**What you need to do:** Please output, without any change, the lines of the material below from the very first through the one with "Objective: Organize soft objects".

>>>>>

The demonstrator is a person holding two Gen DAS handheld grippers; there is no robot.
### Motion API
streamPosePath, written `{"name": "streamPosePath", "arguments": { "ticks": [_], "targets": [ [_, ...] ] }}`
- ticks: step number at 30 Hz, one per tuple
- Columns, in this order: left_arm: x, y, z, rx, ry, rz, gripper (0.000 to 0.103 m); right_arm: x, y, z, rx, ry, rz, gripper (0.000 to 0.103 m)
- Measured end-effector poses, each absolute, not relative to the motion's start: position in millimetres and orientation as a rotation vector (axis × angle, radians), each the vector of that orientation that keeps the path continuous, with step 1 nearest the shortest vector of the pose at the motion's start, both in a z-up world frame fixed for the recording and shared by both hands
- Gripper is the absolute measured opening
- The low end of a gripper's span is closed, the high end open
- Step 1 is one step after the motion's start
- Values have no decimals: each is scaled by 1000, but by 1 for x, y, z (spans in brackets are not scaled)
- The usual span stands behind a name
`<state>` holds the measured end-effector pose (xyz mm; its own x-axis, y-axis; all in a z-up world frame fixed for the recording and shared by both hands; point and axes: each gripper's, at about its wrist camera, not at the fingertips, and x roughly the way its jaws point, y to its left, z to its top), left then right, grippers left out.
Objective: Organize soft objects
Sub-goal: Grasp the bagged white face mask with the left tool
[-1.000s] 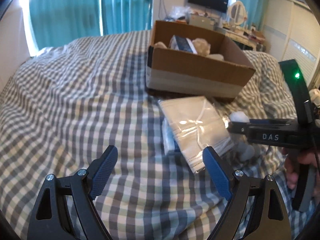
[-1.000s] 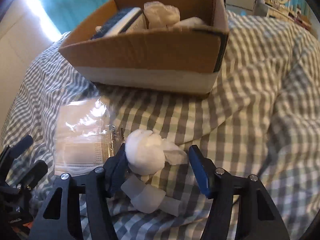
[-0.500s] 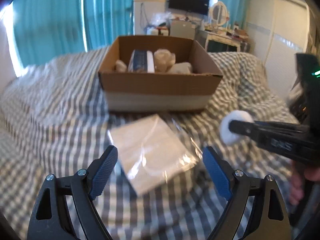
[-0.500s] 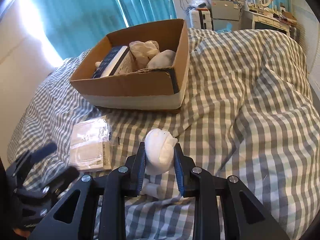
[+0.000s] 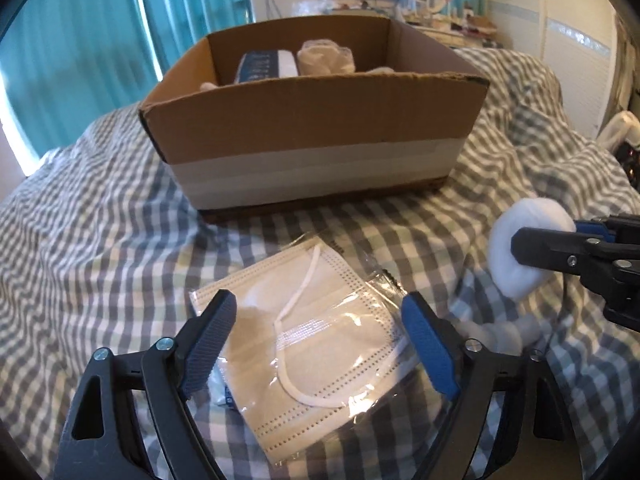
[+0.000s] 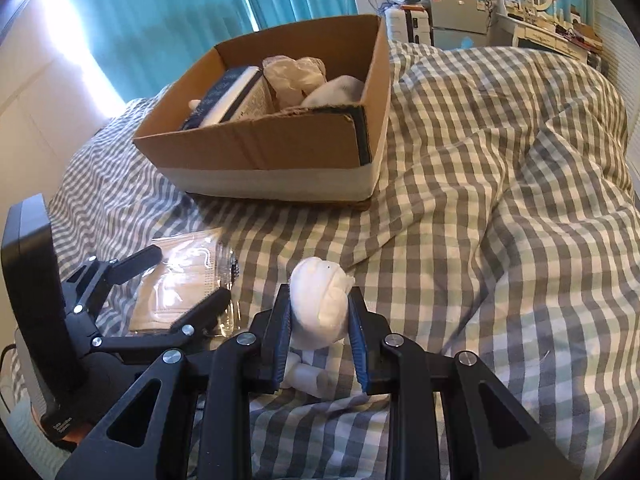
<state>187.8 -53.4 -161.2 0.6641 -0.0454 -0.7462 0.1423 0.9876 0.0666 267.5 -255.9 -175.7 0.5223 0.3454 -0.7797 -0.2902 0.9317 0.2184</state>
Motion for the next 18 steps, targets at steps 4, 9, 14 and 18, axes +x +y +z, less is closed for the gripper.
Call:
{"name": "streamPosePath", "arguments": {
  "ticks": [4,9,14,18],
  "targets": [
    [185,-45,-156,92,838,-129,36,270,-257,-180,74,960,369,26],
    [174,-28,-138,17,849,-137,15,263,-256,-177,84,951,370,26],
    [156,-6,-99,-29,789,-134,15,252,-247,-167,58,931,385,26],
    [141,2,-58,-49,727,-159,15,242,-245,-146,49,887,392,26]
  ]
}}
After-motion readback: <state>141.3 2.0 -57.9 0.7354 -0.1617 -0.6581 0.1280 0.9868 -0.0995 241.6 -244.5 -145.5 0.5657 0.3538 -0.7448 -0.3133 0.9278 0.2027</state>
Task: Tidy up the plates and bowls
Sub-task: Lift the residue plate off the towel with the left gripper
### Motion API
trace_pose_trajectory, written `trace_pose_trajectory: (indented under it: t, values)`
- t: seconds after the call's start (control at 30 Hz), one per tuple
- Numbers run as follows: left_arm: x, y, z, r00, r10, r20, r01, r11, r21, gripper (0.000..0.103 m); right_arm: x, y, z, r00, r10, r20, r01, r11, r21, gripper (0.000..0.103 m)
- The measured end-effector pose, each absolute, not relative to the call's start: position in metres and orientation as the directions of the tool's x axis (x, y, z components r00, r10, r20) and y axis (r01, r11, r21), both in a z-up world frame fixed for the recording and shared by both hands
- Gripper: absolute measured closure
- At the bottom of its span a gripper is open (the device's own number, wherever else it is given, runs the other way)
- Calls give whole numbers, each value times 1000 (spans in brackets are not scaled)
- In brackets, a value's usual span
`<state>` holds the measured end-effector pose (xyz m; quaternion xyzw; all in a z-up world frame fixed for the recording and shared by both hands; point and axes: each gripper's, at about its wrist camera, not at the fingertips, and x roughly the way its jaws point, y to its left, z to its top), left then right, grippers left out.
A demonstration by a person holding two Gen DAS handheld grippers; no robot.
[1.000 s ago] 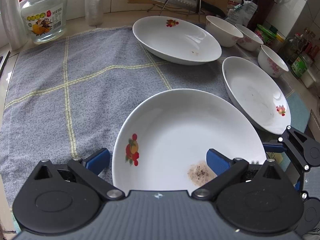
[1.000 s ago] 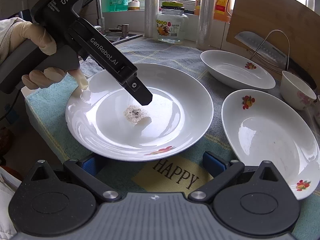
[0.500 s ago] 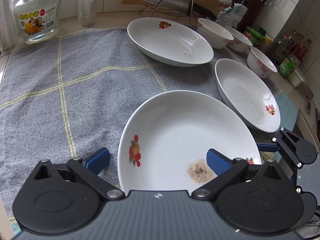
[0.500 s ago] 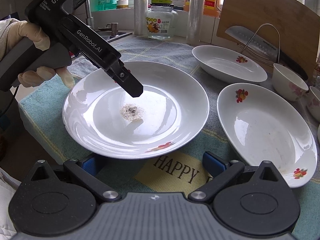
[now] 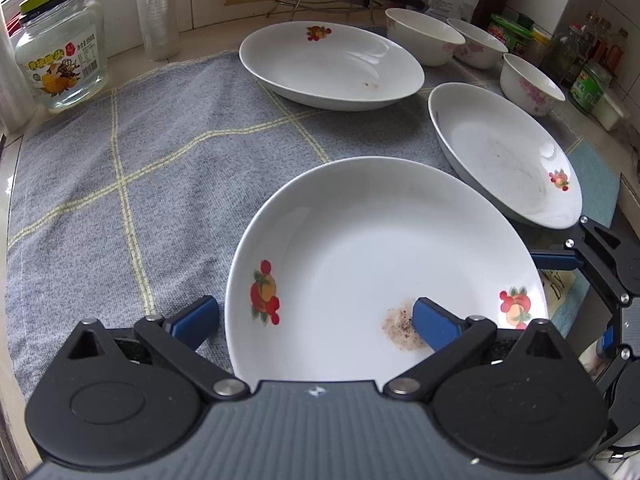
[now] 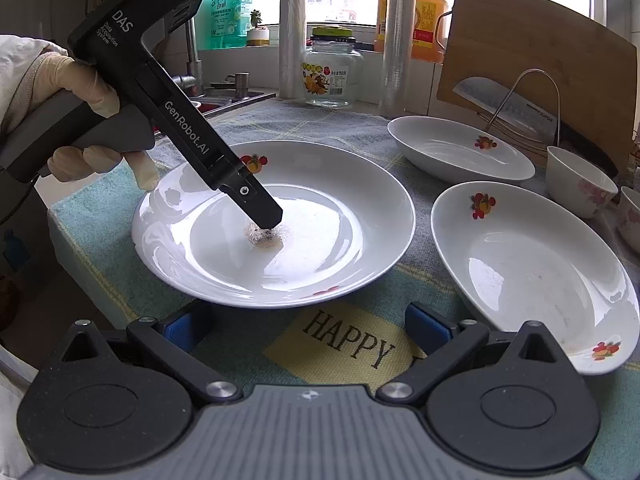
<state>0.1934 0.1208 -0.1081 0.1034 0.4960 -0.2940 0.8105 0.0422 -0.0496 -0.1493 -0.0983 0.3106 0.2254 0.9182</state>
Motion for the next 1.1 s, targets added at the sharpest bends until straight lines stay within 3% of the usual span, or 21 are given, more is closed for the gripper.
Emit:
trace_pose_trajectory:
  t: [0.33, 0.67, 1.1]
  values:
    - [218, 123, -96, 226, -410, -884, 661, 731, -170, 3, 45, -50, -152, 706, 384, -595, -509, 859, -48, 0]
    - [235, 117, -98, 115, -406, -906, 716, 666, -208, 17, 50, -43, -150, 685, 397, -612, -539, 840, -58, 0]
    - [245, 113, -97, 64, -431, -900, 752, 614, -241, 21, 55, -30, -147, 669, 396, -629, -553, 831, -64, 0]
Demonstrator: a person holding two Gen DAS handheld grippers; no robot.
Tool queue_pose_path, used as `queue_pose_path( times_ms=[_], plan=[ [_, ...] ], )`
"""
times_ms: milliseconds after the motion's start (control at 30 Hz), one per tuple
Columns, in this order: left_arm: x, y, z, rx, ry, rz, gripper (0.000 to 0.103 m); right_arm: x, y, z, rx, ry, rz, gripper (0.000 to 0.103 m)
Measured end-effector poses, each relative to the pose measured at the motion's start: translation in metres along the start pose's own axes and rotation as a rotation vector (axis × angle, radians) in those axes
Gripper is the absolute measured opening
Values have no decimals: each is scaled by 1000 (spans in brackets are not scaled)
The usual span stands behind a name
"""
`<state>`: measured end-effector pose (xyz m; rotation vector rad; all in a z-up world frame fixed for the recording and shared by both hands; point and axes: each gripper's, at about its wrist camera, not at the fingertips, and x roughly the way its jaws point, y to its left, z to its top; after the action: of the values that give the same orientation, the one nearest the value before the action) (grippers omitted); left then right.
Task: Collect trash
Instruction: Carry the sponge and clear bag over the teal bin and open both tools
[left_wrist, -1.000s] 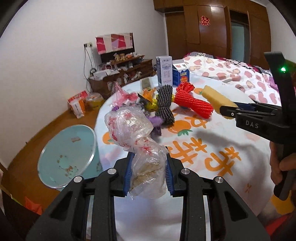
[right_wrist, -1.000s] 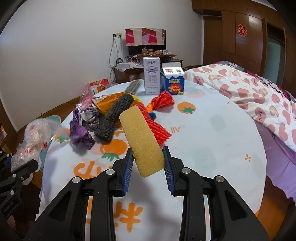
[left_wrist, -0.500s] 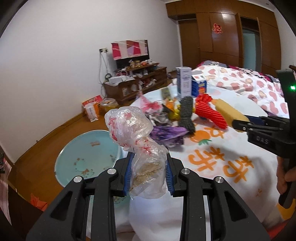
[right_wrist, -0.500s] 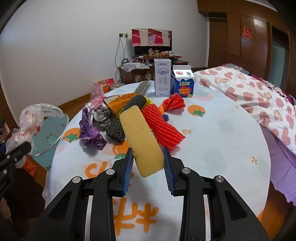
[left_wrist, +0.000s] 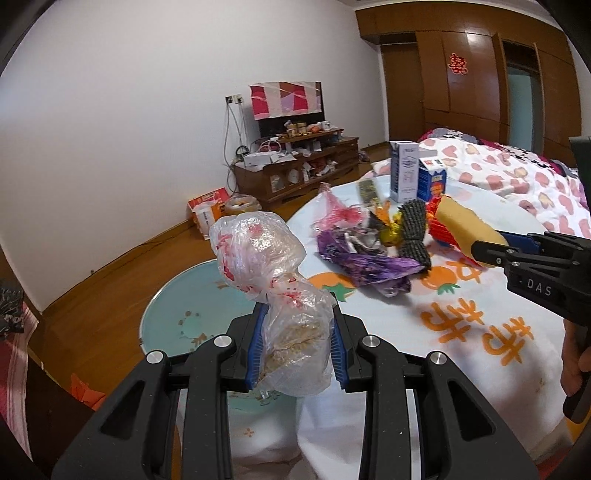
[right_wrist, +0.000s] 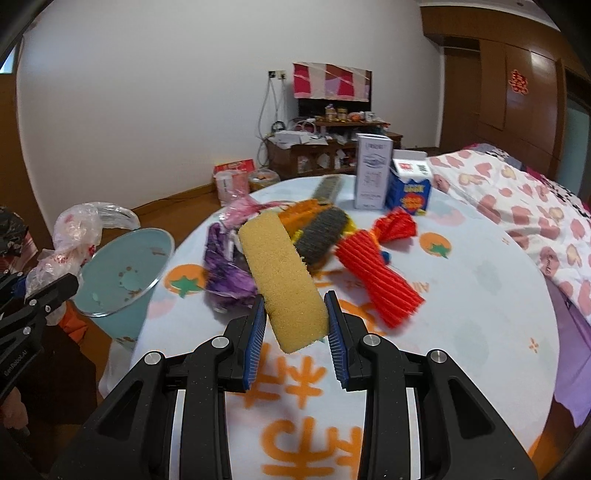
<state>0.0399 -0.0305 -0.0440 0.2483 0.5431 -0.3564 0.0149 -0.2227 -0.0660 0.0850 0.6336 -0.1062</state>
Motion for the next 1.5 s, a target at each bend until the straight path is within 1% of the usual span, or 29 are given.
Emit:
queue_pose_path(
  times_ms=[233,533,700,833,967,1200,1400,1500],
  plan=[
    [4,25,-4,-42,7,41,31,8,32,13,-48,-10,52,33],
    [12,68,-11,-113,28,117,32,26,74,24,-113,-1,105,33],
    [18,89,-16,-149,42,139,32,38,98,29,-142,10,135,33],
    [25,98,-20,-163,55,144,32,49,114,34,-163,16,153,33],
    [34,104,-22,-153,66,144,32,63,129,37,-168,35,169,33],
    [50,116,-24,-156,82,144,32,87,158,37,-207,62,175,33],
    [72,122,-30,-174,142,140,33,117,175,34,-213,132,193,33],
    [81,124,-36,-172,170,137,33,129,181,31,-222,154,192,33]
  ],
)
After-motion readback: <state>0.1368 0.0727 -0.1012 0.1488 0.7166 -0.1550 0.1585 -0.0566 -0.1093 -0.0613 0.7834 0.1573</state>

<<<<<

**Exercise output:**
The demonstrator is a person holding two Gen DAS handheld grippers; there is no robot.
### Motion API
streamPosePath, written `{"name": "streamPosePath", "arguments": { "ticks": [_], "targets": [ [_, ...] ] }}`
- ticks: step number at 30 Hz, one per tuple
- Columns, in this order: left_arm: x, y, z, rx, ry, rz, gripper (0.000 to 0.103 m); right_arm: x, y, z, rx, ry, rz, gripper (0.000 to 0.103 m)
- Measured end-effector poses, each absolute, not relative to the motion's start: position in millimetres and orientation as a rotation vector (axis × angle, radians), each the vector of that orientation that keeps the path continuous, with step 1 nearest the shortest vector of the pose at the motion's start, both in a z-up world frame fixed for the recording and shared by both hands
- Gripper is the absolute measured opening
- The low end of a gripper's span is closed, the high end open
- Step 1 is one step after the motion's start
- Values have no decimals: each is scaled by 1000, but by 1 for x, y, z (spans in brackets are not scaled)
- The usual span stands behind a name
`<state>` holds the measured end-effector pose (xyz mm; its own x-axis, y-axis; all in a z-up world frame fixed for the recording and shared by both hands; point and axes: each gripper's, at about its wrist camera, not at the fingertips, and x roughly the way its jaws point, y to its left, z to its top), left then right, grippers left out.
Objective: Organize soft objects

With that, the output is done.